----- Data shown

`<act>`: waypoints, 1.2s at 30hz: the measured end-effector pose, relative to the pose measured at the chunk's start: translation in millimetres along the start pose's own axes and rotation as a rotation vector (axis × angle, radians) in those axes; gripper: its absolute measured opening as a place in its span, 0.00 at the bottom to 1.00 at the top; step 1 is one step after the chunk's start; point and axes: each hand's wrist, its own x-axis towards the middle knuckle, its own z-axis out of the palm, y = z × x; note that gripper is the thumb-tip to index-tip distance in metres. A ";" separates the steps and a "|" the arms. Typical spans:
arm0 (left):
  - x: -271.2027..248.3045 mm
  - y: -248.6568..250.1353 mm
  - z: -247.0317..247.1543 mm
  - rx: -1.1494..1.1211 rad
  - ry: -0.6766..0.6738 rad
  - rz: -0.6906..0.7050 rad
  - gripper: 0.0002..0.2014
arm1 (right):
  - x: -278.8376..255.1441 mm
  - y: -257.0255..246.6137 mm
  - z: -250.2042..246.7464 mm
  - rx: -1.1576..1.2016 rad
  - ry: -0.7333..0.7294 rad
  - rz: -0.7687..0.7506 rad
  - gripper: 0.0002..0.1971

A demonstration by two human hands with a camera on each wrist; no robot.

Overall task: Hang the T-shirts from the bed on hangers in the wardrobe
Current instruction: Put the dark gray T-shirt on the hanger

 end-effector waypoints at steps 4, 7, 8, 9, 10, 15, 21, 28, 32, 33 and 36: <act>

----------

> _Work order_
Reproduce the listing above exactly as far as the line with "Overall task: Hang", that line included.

> _Result below_
`<act>`: waypoints, 1.2s at 30hz: the measured end-effector pose, relative to the pose measured at the chunk's start: translation in millimetres along the start pose's own axes and rotation as a rotation vector (axis × angle, radians) in those axes; gripper: its absolute measured opening as a place in its span, 0.00 at the bottom to 1.00 at the top; step 1 is one step after the chunk's start; point and axes: each hand's wrist, its own x-axis towards the middle knuckle, its own z-axis out of the palm, y = z × x; note that gripper is the thumb-tip to index-tip distance in metres. A ";" separates the steps and a "|" the arms. Typical spans:
arm0 (left):
  - x: -271.2027..248.3045 mm
  - y: -248.6568..250.1353 mm
  - z: -247.0317..247.1543 mm
  - rx: -1.1494..1.1211 rad
  - ry: -0.6766..0.6738 rad
  - rz: -0.6906..0.7050 rad
  - gripper: 0.0002..0.2014
arm1 (right):
  - x: -278.8376..255.1441 mm
  - y: -257.0255..246.6137 mm
  - z: -250.2042..246.7464 mm
  - rx: -1.1576..1.2016 rad
  - ry: -0.7333..0.7294 rad
  - rz: -0.7687..0.7506 rad
  - gripper: 0.0002..0.1971

A demonstration by two human hands with a camera on each wrist; no robot.

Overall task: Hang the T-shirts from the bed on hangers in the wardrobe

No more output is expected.